Bug #17989

PySDK socket read timeout on big collection create calls

Added by Lucas Di Pentima 3 months ago. Updated 4 days ago.

Status:
Resolved
Priority:
Normal
Assigned To:
Category:
SDKs
Target version:
Start date:
09/07/2021
Due date:
% Done:

100%

Estimated time:
(Total: 0.00 h)
Story points:
-
Release relationship:
Auto

Description

While working on #17948 I found an issue with our Python API client while making collection creation request with big payloads:

Traceback (most recent call last):
  File "tools/test-collection-create/test-collection-create.py", line 165, in <module>
    sys.exit(main())
  File "tools/test-collection-create/test-collection-create.py", line 155, in main
    "manifest_text": manifest
  File "/home/lucas/venv-arvados/lib/python3.7/site-packages/googleapiclient/_helpers.py", line 130, in positional_wrapper
    return wrapped(*args, **kwargs)
  File "/home/lucas/venv-arvados/lib/python3.7/site-packages/googleapiclient/http.py", line 835, in execute
    method=str(self.method), body=self.body, headers=self.headers)
  File "/home/lucas/venv-arvados/lib/python3.7/site-packages/googleapiclient/http.py", line 179, in _retry_request
    raise exception
  File "/home/lucas/venv-arvados/lib/python3.7/site-packages/googleapiclient/http.py", line 162, in _retry_request
    resp, content = http.request(uri, method, *args, **kwargs)
  File "/home/lucas/venv-arvados/lib/python3.7/site-packages/arvados/api.py", line 111, in _intercept_http_request
    return self.orig_http_request(uri, method, headers=headers, **kwargs)
  File "/home/lucas/venv-arvados/lib/python3.7/site-packages/httplib2/__init__.py", line 1709, in request
    conn, authority, uri, request_uri, method, body, headers, redirections, cachekey,
  File "/home/lucas/venv-arvados/lib/python3.7/site-packages/httplib2/__init__.py", line 1424, in _request
    (response, content) = self._conn_request(conn, request_uri, method, body, headers)
  File "/home/lucas/venv-arvados/lib/python3.7/site-packages/httplib2/__init__.py", line 1376, in _conn_request
    response = conn.getresponse()
  File "/usr/lib/python3.7/http/client.py", line 1352, in getresponse
    response.begin()
  File "/usr/lib/python3.7/http/client.py", line 310, in begin
    version, status, reason = self._read_status()
  File "/usr/lib/python3.7/http/client.py", line 271, in _read_status
    line = str(self.fp.readline(_MAXLINE + 1), "iso-8859-1")
  File "/usr/lib/python3.7/socket.py", line 589, in readinto
    return self._sock.recv_into(b)
  File "/usr/lib/python3.7/ssl.py", line 1052, in recv_into
    return self.read(nbytes, buffer)
  File "/usr/lib/python3.7/ssl.py", line 911, in read
    return self._sslobj.read(len, buffer)
socket.timeout: The read operation timed out

The collection got created but the client failed to wait for the response (it seems that only waits for around 12 seconds no matter which timeout setting is used).

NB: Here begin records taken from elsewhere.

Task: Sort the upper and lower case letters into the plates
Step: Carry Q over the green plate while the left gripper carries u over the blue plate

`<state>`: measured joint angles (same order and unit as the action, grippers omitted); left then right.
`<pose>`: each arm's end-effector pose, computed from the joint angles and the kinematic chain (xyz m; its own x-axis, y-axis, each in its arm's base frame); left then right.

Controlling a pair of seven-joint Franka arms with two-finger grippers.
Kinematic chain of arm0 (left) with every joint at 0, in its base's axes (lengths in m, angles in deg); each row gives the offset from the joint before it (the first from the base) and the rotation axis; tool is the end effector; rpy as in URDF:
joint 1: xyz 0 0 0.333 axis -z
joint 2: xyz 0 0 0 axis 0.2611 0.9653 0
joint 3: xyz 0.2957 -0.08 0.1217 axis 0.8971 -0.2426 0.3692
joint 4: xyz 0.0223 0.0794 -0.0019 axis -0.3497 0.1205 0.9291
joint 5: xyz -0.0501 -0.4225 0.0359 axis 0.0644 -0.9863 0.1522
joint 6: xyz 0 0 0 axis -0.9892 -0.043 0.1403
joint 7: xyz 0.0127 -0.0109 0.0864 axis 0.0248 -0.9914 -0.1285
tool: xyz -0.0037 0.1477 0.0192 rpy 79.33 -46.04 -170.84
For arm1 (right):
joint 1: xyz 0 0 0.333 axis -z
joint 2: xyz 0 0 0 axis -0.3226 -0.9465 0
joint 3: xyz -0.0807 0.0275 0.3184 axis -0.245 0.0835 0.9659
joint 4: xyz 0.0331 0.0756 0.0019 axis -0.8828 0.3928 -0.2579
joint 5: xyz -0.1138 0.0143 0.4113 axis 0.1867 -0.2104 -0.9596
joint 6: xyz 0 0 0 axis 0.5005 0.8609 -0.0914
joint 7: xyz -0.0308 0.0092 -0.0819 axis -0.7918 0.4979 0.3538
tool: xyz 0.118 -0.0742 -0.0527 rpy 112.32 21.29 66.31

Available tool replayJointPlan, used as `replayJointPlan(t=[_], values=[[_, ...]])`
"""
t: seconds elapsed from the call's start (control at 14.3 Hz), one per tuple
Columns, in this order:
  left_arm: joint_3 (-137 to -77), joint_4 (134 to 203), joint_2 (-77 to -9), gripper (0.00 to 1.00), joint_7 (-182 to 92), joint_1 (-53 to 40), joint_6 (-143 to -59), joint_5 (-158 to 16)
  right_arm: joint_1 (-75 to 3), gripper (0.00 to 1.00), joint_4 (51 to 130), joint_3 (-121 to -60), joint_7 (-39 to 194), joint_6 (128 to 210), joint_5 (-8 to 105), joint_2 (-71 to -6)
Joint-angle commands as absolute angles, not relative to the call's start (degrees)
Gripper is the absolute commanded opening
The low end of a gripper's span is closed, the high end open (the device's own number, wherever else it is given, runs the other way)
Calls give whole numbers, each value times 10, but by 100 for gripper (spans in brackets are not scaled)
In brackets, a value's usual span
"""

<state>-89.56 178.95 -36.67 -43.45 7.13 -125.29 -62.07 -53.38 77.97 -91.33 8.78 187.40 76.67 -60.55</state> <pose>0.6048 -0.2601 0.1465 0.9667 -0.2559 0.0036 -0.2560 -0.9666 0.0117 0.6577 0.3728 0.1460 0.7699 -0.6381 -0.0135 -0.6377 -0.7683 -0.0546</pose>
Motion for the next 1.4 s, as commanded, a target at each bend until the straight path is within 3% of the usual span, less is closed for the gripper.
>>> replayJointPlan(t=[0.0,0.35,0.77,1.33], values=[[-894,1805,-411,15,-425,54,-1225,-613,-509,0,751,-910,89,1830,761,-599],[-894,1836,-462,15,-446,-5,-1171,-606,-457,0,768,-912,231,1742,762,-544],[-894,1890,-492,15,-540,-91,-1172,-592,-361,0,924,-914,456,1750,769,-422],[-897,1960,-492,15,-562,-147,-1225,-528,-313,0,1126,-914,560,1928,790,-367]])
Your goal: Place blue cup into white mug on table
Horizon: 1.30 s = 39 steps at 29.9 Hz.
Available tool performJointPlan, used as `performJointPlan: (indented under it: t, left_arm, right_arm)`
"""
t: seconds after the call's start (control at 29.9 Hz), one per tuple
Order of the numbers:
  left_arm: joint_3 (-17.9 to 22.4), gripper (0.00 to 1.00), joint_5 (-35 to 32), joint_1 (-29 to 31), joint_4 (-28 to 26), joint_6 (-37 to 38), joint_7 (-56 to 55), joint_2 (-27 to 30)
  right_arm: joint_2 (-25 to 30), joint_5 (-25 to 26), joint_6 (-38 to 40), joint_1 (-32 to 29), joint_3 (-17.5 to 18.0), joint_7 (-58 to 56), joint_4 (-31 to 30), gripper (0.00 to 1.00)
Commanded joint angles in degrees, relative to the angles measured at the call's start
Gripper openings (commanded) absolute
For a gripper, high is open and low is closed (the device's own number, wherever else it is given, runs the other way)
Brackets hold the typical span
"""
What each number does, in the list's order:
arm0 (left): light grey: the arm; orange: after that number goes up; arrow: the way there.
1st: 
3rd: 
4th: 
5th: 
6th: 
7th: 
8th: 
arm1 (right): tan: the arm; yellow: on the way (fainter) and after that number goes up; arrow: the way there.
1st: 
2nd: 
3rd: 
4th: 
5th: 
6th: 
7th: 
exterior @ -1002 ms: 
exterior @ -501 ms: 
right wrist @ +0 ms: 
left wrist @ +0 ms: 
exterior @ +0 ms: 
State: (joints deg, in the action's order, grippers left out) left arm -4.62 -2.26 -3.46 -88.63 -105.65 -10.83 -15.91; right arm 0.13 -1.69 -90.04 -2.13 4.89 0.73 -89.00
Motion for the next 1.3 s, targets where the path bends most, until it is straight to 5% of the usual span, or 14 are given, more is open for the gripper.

For more information: https://dev.arvados.org/issues/17948#note-8


Subtasks

Task #18033: Review 17989-pysdk-timeoutResolvedPeter Amstutz


Related issues

Related to Arvados - Bug #17171: [sdk] unreasonable python SDK timeout when ARVADOS_API_HOST is reachableResolved04/15/2021

History

#1 Updated by Lucas Di Pentima 2 months ago

  • Assigned To set to Lucas Di Pentima

#2 Updated by Lucas Di Pentima about 2 months ago

  • Target version changed from 2021-09-01 sprint to 2021-09-15 sprint

#3 Updated by Lucas Di Pentima about 2 months ago

  • Status changed from New to In Progress

#4 Updated by Lucas Di Pentima about 2 months ago

Updates at ca109d685 - branch 17989-pysdk-timeout
Test run: https://ci.arvados.org/job/developer-run-tests/2680/

  • Fixes the arvados.api_from_config() call so that it uses the specified timeout param.
  • Adds test.
  • As a bonus, lowers the max manifest size limit on the test collection creation script to avoid "payload is too large" errors.

#5 Updated by Peter Amstutz about 2 months ago

Lucas Di Pentima wrote:

Updates at ca109d685 - branch 17989-pysdk-timeout
Test run: https://ci.arvados.org/job/developer-run-tests/2680/

  • Fixes the arvados.api_from_config() call so that it uses the specified timeout param.
  • Adds test.
  • As a bonus, lowers the max manifest size limit on the test collection creation script to avoid "payload is too large" errors.

That was a unfortunate oversight, but it looks like it was easy to find and fix.

On the subject of timeouts:

We already have feedback that a default timeout 10s is too short (e.g. arv-mount reportedly cannot load very large collections).

Timeouts are one of those things that don't matter until you start hitting them and you actually do need it to wait longer, then they matter a lot.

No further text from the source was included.